A Go-based markdown formatter that reformats markdown files with one sentence per line.

Features

  • Uses goldmark, a well-maintained CommonMark-compliant markdown parser
  • Formats paragraphs with one sentence per line
  • Preserves markdown structure:
    • Headers
    • Lists (both ordered and unordered)
    • Code blocks (fenced and indented)
    • Blockquotes
    • Inline formatting (bold, italic, links, images, inline code)
    • Horizontal rules
  • Preserves original formatting choices:
    • List markers (-, *, +)
    • Ordered list delimiters (., ))
    • Link and image titles
    • Code fence languages

Why one sentence per line?

Formatting markdown with one sentence per line makes it easier to:

  • Track changes in version control (git diffs are clearer)
  • Review and edit individual sentences
  • Collaborate on documents

Installation

With Go

go build

With mise

Install using mise with the Go backend:

mise use -g go:github.com/neongreen/mono/markdown-format@main

Or add to your .mise.toml:

[tools]
"go:github.com/neongreen/mono/markdown-format" = "main"

Usage

Format files in place (default behavior):

./markdown-format file1.md file2.md file3.md

Check if files are formatted without modifying them:

./markdown-format --check file1.md file2.md

Format from stdin to stdout:

cat input.md | ./markdown-format

Or:

./markdown-format < input.md > output.md

Example

Input:

# Hello

This is a paragraph. It has multiple sentences. Let's format it!

Output:

# Hello

This is a paragraph.
It has multiple sentences.
Let's format it!

Formatting Preservation

What is preserved

markdown-format preserves most of your original markdown formatting:

  • ✅ List markers (-, *, +) - each marker type is preserved
  • ✅ Ordered list delimiters (., )) - both 1. and 1) styles are preserved
  • ✅ Link and image titles
  • ✅ Code fence languages
  • ✅ Inline formatting styles (bold, italic, code, links)
  • ✅ All markdown structure (headings, lists, blockquotes, code blocks, etc.)

What is normalized

Some formatting details are normalized to canonical forms:

  • ⚠️ Thematic breaks (horizontal rules) are normalized to ---
  • ⚠️ Setext-style headings are converted to ATX-style (# prefixes)
  • ⚠️ Emphasis markers may be normalized (both * and _ work, but output may vary)

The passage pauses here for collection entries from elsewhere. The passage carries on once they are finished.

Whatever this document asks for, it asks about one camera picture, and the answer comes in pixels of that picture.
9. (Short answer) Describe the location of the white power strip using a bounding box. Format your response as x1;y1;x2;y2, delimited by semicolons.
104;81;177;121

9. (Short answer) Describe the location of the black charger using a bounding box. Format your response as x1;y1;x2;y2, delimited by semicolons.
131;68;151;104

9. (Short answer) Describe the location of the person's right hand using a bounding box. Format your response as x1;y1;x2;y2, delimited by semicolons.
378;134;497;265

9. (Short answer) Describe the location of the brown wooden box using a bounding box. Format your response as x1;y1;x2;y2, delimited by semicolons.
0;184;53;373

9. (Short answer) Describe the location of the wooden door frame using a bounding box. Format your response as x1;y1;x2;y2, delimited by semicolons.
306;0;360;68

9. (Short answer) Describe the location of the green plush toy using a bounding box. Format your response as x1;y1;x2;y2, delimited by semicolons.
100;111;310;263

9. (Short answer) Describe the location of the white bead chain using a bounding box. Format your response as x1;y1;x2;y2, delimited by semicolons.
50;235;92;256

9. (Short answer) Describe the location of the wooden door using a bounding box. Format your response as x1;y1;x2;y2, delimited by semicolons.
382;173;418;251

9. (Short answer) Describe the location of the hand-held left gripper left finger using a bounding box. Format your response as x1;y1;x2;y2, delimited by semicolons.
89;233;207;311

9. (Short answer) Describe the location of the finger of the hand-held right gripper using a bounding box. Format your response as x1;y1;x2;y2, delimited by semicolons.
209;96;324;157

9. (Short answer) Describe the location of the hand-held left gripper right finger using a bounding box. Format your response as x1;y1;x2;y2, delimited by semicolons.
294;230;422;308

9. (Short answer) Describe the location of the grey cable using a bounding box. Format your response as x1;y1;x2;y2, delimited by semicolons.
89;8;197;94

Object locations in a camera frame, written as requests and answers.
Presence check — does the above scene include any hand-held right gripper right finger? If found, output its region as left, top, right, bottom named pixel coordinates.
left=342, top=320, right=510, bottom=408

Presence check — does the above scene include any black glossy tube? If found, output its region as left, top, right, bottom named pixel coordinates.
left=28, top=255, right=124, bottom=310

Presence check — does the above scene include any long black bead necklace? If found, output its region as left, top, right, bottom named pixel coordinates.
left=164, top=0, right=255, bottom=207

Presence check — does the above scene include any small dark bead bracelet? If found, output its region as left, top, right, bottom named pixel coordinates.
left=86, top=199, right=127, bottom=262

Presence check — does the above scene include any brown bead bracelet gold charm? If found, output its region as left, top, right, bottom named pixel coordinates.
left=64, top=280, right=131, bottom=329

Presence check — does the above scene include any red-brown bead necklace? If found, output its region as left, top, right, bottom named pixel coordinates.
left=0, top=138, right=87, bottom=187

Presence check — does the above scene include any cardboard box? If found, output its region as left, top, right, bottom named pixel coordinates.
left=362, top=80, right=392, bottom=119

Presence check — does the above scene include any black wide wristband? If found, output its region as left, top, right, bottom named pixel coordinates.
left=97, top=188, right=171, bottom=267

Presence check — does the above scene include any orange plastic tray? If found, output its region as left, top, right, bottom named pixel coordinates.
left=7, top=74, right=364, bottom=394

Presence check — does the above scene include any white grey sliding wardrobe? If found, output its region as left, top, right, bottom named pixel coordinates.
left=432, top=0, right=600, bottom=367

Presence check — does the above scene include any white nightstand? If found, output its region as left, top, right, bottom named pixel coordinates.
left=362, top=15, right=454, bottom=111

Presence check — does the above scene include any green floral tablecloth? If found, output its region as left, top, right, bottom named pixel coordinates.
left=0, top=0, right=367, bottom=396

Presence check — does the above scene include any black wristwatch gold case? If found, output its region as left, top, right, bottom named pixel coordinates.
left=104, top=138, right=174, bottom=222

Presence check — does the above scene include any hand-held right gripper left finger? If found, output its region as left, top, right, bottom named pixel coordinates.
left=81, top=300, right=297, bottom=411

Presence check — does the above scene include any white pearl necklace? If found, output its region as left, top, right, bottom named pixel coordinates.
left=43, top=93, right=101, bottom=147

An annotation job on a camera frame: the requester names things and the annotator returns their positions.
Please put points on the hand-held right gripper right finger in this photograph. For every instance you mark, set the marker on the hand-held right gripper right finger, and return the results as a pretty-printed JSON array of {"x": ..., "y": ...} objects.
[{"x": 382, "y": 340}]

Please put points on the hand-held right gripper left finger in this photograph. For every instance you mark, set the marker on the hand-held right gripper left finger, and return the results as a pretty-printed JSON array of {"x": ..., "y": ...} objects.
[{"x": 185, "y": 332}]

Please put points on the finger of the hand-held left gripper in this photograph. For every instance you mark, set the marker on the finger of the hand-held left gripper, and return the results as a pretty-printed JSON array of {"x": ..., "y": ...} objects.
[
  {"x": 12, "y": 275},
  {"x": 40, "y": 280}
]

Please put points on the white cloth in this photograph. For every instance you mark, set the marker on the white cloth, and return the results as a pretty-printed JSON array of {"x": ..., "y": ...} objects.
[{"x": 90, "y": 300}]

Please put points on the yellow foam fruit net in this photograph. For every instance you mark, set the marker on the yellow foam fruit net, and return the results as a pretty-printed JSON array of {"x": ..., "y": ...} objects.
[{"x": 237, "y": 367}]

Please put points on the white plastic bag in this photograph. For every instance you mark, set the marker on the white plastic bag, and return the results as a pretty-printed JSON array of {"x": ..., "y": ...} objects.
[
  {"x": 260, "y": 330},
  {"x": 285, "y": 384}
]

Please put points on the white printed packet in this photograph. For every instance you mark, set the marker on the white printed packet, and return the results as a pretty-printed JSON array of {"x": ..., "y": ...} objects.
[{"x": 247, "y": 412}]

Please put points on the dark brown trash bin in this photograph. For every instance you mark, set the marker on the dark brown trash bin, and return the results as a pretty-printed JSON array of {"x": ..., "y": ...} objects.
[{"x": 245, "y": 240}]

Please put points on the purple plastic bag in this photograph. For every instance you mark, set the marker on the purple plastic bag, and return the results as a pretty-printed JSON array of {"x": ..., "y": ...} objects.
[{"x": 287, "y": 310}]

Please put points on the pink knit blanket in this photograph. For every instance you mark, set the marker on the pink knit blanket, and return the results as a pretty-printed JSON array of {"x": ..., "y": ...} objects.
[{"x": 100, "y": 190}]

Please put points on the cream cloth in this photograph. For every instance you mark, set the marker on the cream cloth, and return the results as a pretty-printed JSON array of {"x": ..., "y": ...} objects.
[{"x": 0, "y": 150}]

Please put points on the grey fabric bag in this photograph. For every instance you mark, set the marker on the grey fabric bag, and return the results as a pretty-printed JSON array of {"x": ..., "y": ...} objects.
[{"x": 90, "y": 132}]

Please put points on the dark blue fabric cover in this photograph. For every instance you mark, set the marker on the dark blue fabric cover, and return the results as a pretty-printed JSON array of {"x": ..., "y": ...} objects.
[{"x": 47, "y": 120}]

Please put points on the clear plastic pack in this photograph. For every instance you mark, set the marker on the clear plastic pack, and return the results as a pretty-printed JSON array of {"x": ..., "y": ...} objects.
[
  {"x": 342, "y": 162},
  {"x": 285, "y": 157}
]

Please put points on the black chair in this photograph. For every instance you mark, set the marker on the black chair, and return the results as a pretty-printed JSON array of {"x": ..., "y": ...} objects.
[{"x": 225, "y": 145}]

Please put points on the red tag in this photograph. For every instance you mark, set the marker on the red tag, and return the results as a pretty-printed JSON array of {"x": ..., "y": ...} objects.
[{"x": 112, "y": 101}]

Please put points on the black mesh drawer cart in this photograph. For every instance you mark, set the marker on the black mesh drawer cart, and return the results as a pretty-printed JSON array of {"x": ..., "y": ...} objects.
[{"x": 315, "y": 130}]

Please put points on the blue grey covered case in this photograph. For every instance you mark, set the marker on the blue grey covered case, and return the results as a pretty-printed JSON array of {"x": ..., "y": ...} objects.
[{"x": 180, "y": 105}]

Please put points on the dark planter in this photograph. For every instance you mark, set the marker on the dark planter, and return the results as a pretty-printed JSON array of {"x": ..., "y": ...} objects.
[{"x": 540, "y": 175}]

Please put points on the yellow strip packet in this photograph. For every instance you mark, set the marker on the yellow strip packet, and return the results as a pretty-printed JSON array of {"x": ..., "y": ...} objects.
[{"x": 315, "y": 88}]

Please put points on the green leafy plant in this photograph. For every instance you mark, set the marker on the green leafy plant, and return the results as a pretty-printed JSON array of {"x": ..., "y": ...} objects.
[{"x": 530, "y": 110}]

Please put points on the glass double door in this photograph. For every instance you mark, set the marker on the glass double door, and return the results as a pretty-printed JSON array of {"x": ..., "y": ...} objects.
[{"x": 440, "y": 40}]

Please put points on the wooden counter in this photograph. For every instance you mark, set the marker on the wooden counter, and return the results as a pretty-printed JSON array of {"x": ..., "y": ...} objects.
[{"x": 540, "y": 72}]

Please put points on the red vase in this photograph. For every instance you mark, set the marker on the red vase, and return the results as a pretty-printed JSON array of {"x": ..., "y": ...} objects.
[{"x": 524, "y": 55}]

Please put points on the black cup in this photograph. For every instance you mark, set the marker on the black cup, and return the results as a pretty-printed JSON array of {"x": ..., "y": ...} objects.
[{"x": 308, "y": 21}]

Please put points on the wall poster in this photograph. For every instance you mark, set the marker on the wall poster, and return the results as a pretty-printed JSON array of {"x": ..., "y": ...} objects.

This is due to the limitations of AST-based markdown parsers. No standard CommonMark parser provides truly lossless roundtrip because the CommonMark specification allows multiple valid syntaxes for the same output, and parsers normalize to canonical forms.

The primary goal of this tool is to format with one sentence per line while preserving the most important formatting choices. The normalized items above are edge cases that don't affect the readability or structure of your documents.

Integration with Formatting Tools

See the examples/ directory for complete configuration files and sample markdown files demonstrating the integrations.

treefmt

treefmt is a universal code formatter that runs multiple formatters with one command.

Add to your treefmt.toml:

[formatter.markdown-format]
command = "markdown-format"
includes = ["*.md"]

Then run:

treefmt

dprint

dprint is a pluggable and configurable code formatter.

To integrate markdown-format with dprint, use the exec plugin. First, install the exec plugin if you haven't already:

dprint config add exec

Then add to your dprint.json:

{
  "exec": {
    "commands": [{
      "command": "markdown-format",
      "exts": ["md"]
    }]
  },
  "plugins": [
    "https://plugins.dprint.dev/exec-0.5.0.json@<hash>"
  ]
}

The exec plugin will handle passing files to markdown-format for in-place formatting.

Run dprint:

dprint fmt

License

MIT License - See LICENSE file in the repository root.